Syene Turan tapped on the strips of colored tape across her dark gray mask’s forehead and cheeks. “I can breathe your air, Sero. You probably don’t want me to. See these stripes. Orange? Danger color? Remind you of anything?”

“Well, yeah, those cloth masks the Camalians wear when they’re on League worlds. We do things differently out on the frontier.” He squinted at the name tag on her heavy black flight jacket. “Sera, ah, Sy–”

Sy grinned and took pity on him. “It’s ‘Sahy-EE-nee’. Or Sigh-EE-nee, if you like. After a city on Old Earth where some science happened. My parents are scholars.”
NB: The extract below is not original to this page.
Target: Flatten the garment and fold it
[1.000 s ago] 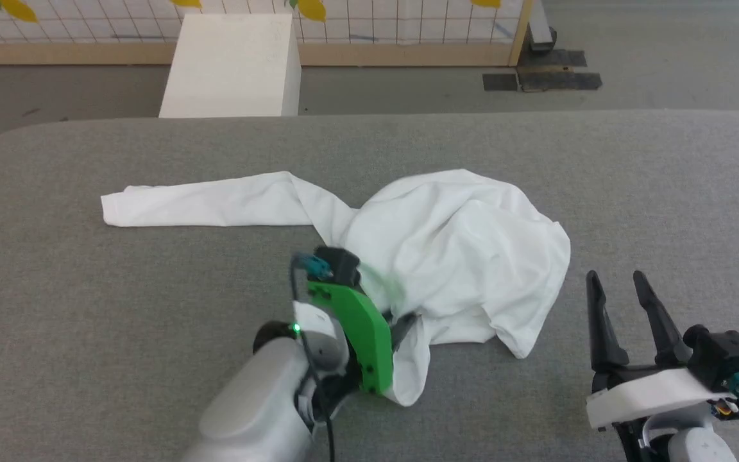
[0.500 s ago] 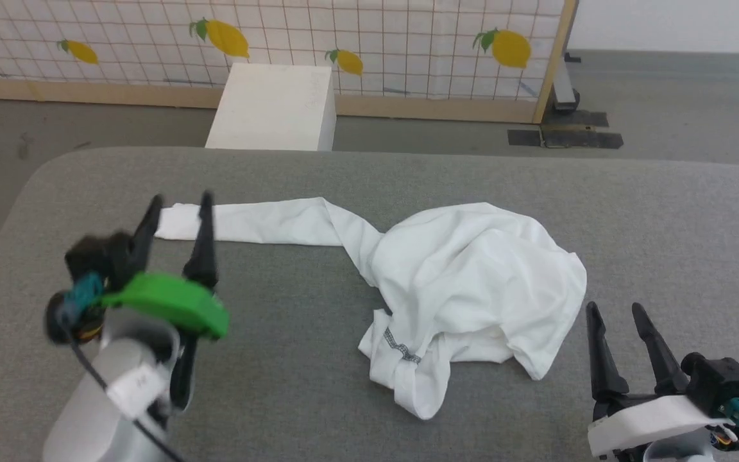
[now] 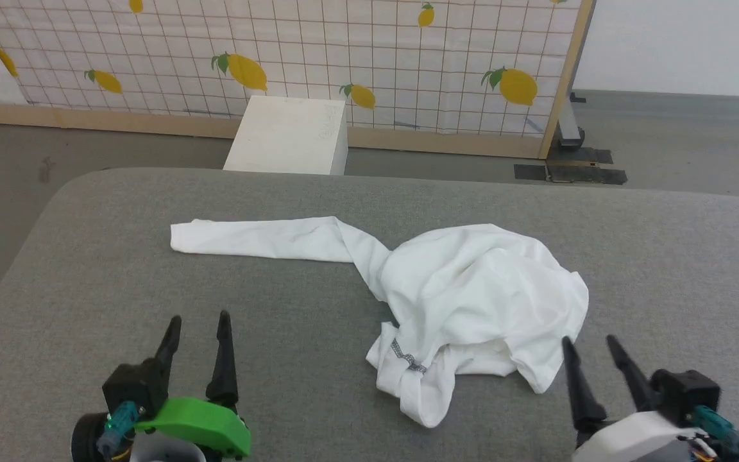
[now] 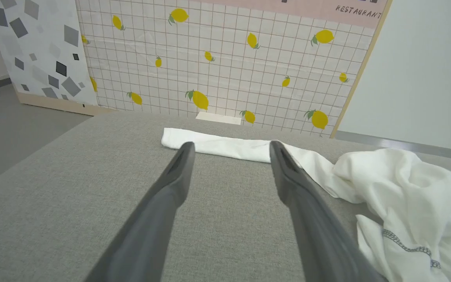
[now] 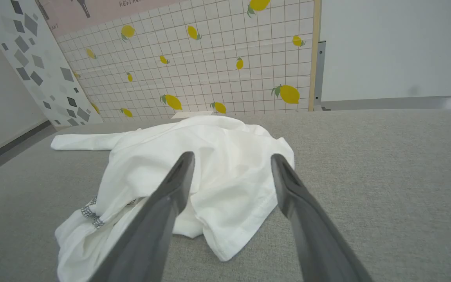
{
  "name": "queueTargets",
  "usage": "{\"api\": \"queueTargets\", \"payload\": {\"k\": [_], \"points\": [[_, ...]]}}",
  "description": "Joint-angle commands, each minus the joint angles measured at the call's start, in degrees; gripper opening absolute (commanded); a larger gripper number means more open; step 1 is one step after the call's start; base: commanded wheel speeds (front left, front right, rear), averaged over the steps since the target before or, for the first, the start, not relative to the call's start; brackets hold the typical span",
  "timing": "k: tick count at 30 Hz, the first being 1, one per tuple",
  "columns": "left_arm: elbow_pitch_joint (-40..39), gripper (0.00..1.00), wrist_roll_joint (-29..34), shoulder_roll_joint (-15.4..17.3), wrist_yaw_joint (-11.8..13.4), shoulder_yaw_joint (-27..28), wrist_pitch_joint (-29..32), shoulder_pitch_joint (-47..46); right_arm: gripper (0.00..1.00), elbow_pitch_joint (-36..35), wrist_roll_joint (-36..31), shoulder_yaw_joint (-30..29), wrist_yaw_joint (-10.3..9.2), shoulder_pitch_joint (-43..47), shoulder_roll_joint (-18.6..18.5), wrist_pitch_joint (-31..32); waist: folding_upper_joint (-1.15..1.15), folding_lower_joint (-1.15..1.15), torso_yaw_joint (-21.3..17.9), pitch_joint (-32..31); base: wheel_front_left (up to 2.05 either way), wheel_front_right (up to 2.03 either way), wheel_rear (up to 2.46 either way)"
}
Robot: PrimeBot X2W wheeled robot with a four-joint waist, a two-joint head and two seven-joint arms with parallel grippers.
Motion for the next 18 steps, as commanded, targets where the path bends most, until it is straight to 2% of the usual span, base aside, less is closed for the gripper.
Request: {"api": "queueTargets", "payload": {"k": [1,7,11,13,18], "points": [[-0.1,1.0,0.3,-0.7,-0.5,0.5,-0.3,1.1,1.0,0.2,0.1,1.2,-0.09,0.7,0.0,1.8,0.0,0.0,-0.3,-0.1,0.0,0.0,0.0],[-1.1,1.0,2.0,-2.4,-1.4,2.3,-0.3,2.5,1.0,0.4,2.1,8.2,-0.09,-3.4,0.0,16.0,0.0,0.0,-0.9,0.2,0.0,0.0,0.0],[-1.5,1.0,2.9,-3.3,-2.2,2.8,-0.3,2.2,1.0,4.2,1.7,14.6,-0.09,-9.6,0.0,33.1,0.0,0.0,-0.2,1.0,0.0,0.0,0.0],[-1.5,1.0,2.9,-3.8,-2.8,2.8,-0.3,1.7,1.0,6.7,0.9,17.3,-0.09,-12.8,0.0,38.9,0.0,0.0,0.6,1.7,0.0,0.0,0.0],[-1.2,1.0,3.5,-4.4,-4.1,2.8,-0.3,0.3,1.0,13.0,-0.2,20.4,-0.09,-18.8,0.0,42.4,0.0,0.0,2.8,3.3,0.0,0.0,0.0]]}}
“Interesting name, Sera Turan.”

“At least it’s not boring. My sisters got ‘Alexandria’ and ‘Geneva’. Please, call me ‘Sy’, Sero Dolan,” she said, eying the badge on his own battered canvas jacket. She wrestled the next case off Fortunero’s old hovercraft and handed it off to Dolan. She’d done something right, because the man’s voice and posture opened up.

“Sy, then. You won’t infect us by breathing our air. Not a man or woman on this asteroid would dare kiss you, true, but we like seeing new faces. We’re harvesting fresh blackberries tomorrow from the hydroponic gardens. Cook’s making some kind of soy angelfood cake with real sugar. It’s my youngest’s tenth name day. You and Captain Fortunero are welcome to stay. You’ve made a fair trade for the air you’d use.”

Sy felt ashamed of her automatic caution.  In more civilized parts of the Terran League, a Camalian woman wouldn’t be assaulted outright. She could be verbally harassed, discriminated against, and stolen from with almost legal impunity. Sy had expected worse treatment out on the frontier. It rarely manifested on the supply routes Benny Fortunero had cultivated during his long career as a supply-ship captain.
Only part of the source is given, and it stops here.